### Task item
Extract the lines up to and including the one that contains "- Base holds", starting with the first line of the entries below, and omit the pictures.

[Extracted records]
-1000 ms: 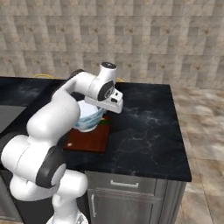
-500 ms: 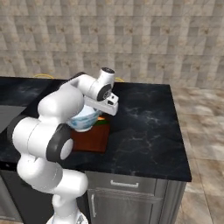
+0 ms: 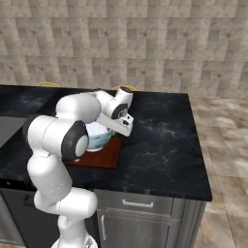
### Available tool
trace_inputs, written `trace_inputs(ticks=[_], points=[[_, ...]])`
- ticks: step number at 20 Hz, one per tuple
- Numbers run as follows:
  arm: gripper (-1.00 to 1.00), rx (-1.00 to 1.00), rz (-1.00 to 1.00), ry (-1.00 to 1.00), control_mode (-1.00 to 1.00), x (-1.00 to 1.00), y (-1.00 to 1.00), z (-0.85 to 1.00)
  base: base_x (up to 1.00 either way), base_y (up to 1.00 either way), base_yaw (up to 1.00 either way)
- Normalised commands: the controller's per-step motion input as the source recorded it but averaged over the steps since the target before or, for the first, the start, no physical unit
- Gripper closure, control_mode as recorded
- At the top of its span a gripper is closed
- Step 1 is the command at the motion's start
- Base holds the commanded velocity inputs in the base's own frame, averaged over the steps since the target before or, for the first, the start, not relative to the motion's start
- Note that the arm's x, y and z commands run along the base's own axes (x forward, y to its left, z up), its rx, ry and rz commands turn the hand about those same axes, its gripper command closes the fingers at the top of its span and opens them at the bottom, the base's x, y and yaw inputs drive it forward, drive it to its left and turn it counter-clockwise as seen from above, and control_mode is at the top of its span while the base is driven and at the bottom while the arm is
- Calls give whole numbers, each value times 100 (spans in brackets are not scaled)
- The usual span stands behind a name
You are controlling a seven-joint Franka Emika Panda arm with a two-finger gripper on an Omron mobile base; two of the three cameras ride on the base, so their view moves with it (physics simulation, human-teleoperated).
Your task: Place the two vegetables and bowl onto the tray for setting up a vegetable dip station.
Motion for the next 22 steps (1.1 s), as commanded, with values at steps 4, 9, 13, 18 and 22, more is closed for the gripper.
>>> trace_inputs(ticks=[4,9,13,18,22], points=[[100,2,2,13,-100,0,-1,-48,0,0,0],[100,1,0,1,-100,5,0,-45,0,0,0],[100,3,0,-18,-100,1,0,-34,0,0,0],[100,1,0,-6,-100,-7,0,0,0,0,0],[-100,0,0,0,-100,-26,0,0,0,0,0]])
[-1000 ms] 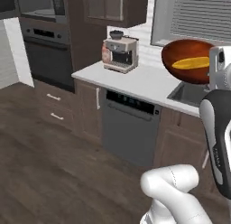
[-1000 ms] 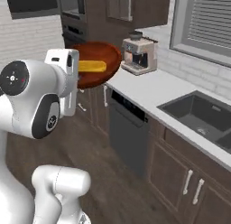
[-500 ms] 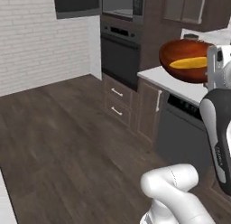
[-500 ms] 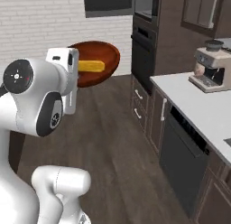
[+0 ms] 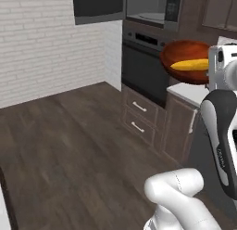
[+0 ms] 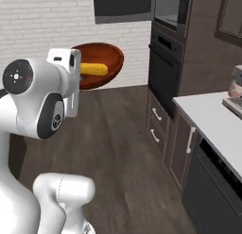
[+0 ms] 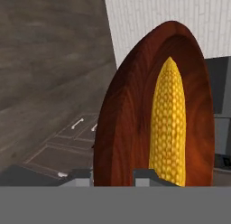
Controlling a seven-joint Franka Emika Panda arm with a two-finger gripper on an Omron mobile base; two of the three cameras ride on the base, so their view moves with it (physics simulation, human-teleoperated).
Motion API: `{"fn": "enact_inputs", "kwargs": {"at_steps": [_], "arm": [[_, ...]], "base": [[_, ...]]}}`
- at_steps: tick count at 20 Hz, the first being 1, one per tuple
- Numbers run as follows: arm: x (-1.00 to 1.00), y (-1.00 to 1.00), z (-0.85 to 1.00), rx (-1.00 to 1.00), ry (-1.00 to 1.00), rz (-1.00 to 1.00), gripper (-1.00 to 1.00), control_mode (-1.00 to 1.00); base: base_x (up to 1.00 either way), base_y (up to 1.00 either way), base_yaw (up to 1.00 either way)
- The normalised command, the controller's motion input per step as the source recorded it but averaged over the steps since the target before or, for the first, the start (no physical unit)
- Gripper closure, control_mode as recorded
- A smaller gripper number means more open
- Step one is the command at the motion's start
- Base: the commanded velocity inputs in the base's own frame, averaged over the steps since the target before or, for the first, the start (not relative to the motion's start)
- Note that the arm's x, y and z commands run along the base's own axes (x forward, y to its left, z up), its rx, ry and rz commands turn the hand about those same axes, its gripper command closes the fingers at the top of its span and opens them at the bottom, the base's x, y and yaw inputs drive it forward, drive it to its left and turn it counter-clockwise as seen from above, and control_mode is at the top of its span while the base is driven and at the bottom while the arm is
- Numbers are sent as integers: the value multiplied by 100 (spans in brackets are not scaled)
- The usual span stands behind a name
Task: Pick the corn from the sink and place it in the bowl. Then pick the bowl and place it in the microwave. Then close the microwave door and press the start button.
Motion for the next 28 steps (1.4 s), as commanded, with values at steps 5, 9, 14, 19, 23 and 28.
{"fn": "enact_inputs", "kwargs": {"at_steps": [5, 9, 14, 19, 23, 28], "arm": [[0, 0, 0, 0, 0, 0, 100, 100], [0, 0, 0, 0, 0, 0, 100, 100], [0, 0, 0, 0, 0, 0, 100, 100], [0, 0, 0, 0, 0, 0, 100, 100], [0, 0, 0, 0, 0, 0, 100, 100], [0, 0, 0, 0, 0, 0, 100, 100]], "base": [[100, 0, 0], [100, 0, 0], [100, -19, 0], [100, -18, 0], [96, -15, 0], [89, -18, 0]]}}
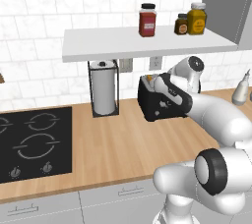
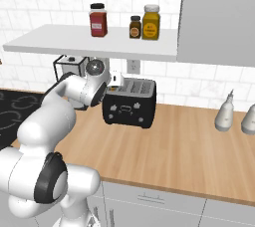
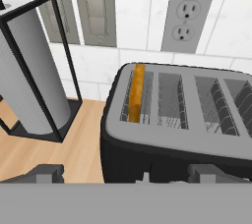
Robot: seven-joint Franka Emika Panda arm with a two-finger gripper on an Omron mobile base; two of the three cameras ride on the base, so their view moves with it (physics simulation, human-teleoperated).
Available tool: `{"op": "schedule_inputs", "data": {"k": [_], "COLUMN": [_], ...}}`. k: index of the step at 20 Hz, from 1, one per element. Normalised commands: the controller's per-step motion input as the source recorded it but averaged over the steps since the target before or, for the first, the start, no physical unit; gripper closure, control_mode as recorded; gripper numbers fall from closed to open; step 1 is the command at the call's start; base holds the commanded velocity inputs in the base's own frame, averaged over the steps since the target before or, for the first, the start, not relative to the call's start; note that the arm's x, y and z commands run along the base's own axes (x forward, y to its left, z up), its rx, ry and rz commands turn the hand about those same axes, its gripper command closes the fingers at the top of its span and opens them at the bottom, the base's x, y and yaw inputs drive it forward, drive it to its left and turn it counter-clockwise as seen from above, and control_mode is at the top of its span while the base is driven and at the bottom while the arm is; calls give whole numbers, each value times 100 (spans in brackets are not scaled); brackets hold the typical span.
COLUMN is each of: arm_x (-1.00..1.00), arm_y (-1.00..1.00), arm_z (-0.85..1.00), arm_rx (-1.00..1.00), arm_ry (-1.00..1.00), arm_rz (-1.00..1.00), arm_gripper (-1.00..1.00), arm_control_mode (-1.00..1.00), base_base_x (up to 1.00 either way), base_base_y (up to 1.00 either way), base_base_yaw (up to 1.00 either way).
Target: Start the toaster. Once the lever pops up, take the bread to the plate on the dining counter.
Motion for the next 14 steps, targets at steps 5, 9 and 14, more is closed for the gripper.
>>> {"op": "schedule_inputs", "data": {"k": [5,9,14], "arm_x": [0,0,0], "arm_y": [0,0,0], "arm_z": [0,0,0], "arm_rx": [0,0,0], "arm_ry": [0,0,0], "arm_rz": [0,0,0], "arm_gripper": [-100,-100,-100], "arm_control_mode": [-100,-100,-100], "base_base_x": [0,0,0], "base_base_y": [0,0,0], "base_base_yaw": [0,0,0]}}
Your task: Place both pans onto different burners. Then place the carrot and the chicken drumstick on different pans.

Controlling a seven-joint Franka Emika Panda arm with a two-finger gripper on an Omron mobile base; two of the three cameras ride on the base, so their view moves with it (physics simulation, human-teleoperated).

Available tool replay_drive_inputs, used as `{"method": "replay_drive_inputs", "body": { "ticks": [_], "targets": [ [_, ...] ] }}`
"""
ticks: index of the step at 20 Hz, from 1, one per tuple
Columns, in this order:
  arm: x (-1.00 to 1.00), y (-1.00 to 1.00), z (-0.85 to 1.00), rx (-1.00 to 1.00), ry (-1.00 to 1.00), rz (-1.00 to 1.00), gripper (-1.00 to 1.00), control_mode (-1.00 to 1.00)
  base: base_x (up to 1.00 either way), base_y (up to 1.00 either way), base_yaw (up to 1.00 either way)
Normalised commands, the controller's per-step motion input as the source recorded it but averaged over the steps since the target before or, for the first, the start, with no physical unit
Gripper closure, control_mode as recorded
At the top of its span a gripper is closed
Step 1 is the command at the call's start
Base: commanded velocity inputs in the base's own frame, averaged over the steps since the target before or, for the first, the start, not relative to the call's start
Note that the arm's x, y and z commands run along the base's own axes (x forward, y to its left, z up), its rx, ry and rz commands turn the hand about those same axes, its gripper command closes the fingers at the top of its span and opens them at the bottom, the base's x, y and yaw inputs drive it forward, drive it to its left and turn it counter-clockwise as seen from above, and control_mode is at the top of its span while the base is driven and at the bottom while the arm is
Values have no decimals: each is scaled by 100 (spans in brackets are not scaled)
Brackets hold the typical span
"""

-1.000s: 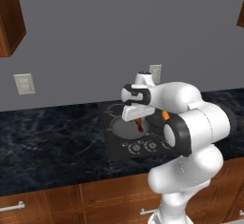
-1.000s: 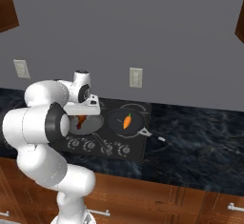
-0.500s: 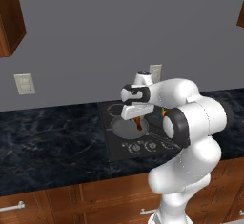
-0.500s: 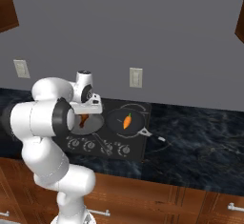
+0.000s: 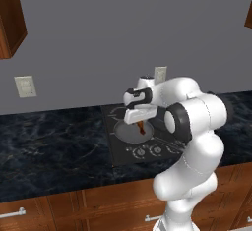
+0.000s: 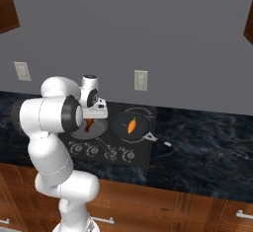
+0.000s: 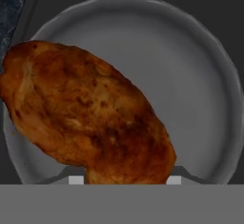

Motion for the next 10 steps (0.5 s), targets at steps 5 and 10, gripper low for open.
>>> {"method": "replay_drive_inputs", "body": {
  "ticks": [5,10],
  "targets": [
    [19,0,-24,0,0,0,100,-100,0,0,0],
    [20,0,-18,0,0,0,100,-100,0,0,0]
  ]
}}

### Response area
-1000 ms: 
-500 ms: 
+0 ms: 
### Available tool
trace_inputs, written `trace_inputs(ticks=[_], points=[[_, ...]])`
- ticks: step number at 20 Hz, one per tuple
- Numbers run as follows:
  arm: gripper (-1.00 to 1.00), rx (-1.00 to 1.00), rz (-1.00 to 1.00), ry (-1.00 to 1.00), control_mode (-1.00 to 1.00), x (-1.00 to 1.00), y (-1.00 to 1.00), z (-0.85 to 1.00)
  base: base_x (up to 1.00 either way), base_y (up to 1.00 either way), base_yaw (up to 1.00 either way)
- Normalised commands: the controller's per-step motion input as the source recorded it but averaged over the steps since the target before or, for the first, the start, no physical unit
- Gripper closure, control_mode as recorded
- At the top of its span a gripper is closed
- Step 1 is the command at the motion's start
- Base holds the commanded velocity inputs in the base's own frame, averaged over the steps since the target before or, for the first, the start, not relative to the motion's start

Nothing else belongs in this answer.